Amazing, wouldn't believe it if I hadn't seen it. 8O


----------



## coppo (May 27, 2009)

Yes great film and skill.

Paul.


----------



## Revise (May 13, 2012)

> *Thank you for not trying this at home*


Somehow I don't think I will try this at home


----------



## cabby (May 14, 2005)

All depends on what you mean by a woosie. Do you mean an effeminate person, gay,or a scaredy cat.

cabby


----------



## rayrecrok (Nov 21, 2008)

cabby said:


> All depends on what you mean by a woosie. Do you mean an effeminate person, gay,or a scaredy cat.
> 
> cabby


Yes... Allegedly :lol:

Ray.


----------



## cabby (May 14, 2005)

Was this because he pranced around the forest at all sorts of odd hours.
But then there is the argument that he made Marion. Was little john anything to do with this.


cabby


----------



## nicholsong (May 26, 2009)

Ray

Thanks.

I was so amazed by it that I went back to check that it could not ave been faked, but we had actually been shown firing and hitting the target in real time.

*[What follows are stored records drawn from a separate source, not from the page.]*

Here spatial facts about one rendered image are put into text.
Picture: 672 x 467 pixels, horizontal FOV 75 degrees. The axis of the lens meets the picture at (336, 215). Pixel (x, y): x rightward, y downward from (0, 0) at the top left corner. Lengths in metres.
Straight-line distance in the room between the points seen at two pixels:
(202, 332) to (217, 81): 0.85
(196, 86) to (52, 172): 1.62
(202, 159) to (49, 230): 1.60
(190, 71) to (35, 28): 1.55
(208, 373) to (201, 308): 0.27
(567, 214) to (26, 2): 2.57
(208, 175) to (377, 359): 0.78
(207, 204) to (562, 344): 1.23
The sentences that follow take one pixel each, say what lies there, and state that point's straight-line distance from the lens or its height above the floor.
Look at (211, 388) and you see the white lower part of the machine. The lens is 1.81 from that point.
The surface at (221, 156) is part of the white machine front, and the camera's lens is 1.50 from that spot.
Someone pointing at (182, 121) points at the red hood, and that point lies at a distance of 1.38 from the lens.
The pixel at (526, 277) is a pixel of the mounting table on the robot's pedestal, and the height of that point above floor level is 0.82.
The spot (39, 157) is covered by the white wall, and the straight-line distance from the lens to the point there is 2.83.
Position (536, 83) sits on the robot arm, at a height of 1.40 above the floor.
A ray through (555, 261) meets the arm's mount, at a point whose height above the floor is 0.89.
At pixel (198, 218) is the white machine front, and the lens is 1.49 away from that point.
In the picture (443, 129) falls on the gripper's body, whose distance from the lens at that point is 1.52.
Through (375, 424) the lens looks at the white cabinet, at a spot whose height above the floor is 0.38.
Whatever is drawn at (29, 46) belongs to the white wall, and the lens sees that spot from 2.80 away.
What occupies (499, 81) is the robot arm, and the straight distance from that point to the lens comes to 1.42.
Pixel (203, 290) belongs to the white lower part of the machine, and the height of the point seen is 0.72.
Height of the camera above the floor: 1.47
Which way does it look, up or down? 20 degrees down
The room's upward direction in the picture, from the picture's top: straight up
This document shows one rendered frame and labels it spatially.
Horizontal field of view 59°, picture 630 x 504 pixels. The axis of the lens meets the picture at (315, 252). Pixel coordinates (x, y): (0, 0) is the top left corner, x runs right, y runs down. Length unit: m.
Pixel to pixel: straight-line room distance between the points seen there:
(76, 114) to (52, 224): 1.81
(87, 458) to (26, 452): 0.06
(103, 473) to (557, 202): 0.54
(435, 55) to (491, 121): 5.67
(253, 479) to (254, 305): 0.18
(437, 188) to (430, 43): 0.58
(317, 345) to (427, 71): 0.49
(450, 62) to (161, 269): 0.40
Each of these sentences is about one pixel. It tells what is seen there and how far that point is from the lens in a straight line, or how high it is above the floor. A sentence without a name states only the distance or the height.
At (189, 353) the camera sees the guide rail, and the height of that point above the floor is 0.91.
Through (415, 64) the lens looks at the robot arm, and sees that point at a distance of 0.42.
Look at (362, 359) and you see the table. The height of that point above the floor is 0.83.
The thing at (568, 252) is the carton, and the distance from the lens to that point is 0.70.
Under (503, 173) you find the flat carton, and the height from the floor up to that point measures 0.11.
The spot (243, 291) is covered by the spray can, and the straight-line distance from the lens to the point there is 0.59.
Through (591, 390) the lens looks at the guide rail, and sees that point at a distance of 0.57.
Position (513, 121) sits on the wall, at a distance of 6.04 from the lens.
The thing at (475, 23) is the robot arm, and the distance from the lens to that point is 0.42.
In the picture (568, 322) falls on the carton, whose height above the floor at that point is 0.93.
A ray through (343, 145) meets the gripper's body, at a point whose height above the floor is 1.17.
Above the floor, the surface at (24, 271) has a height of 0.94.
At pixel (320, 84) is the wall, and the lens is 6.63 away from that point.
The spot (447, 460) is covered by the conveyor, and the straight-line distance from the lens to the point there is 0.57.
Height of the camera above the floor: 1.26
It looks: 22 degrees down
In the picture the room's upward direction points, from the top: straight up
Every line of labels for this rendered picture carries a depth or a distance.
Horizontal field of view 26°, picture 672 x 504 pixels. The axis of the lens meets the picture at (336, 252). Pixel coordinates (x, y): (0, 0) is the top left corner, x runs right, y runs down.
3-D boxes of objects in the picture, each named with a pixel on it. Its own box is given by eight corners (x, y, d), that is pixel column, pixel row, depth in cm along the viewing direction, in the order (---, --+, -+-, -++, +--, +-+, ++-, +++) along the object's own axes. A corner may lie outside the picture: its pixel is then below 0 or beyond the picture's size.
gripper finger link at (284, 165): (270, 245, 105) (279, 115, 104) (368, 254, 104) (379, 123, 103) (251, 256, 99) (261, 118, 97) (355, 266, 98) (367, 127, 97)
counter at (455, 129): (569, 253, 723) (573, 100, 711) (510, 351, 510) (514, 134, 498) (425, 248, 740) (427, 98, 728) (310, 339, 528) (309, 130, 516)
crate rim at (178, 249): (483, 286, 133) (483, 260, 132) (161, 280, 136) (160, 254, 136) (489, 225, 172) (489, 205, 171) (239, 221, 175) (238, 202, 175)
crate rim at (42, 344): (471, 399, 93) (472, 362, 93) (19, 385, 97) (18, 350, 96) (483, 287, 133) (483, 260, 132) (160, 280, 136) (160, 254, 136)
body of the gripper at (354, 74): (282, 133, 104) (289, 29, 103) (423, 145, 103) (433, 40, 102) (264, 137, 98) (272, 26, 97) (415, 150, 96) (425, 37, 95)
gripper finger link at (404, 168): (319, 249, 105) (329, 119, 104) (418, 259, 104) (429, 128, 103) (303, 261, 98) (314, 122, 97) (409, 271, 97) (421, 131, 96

Makes a Taser look like a toy pistol.

Geoff


----------



## nicholsong (May 26, 2009)

Of course the video should have been entitled ....

Wait for it .....

"GRAND LARSENY"

Boom, Boom!


----------



## cabby (May 14, 2005)

I take it no Foxes were hurt in this Geoff. :lol: :lol: 


cabby


----------



## raynipper (Aug 4, 2008)

WOW.
And I was an archer 60 years ago.

Ray.


----------



## nicholsong (May 26, 2009)

Several times I have wished my 'Cupid' could have been so accurate :roll: :lol:


----------



## daffodil (Aug 7, 2014)

I BOW to his superior skill 

 

I am all a quiver :lol: :lol: 

has he appeared on the ARCHERS 

:roll: :roll:


----------



## cabby (May 14, 2005)

Did you change your name then Ray. :roll: :roll: 

cabby


----------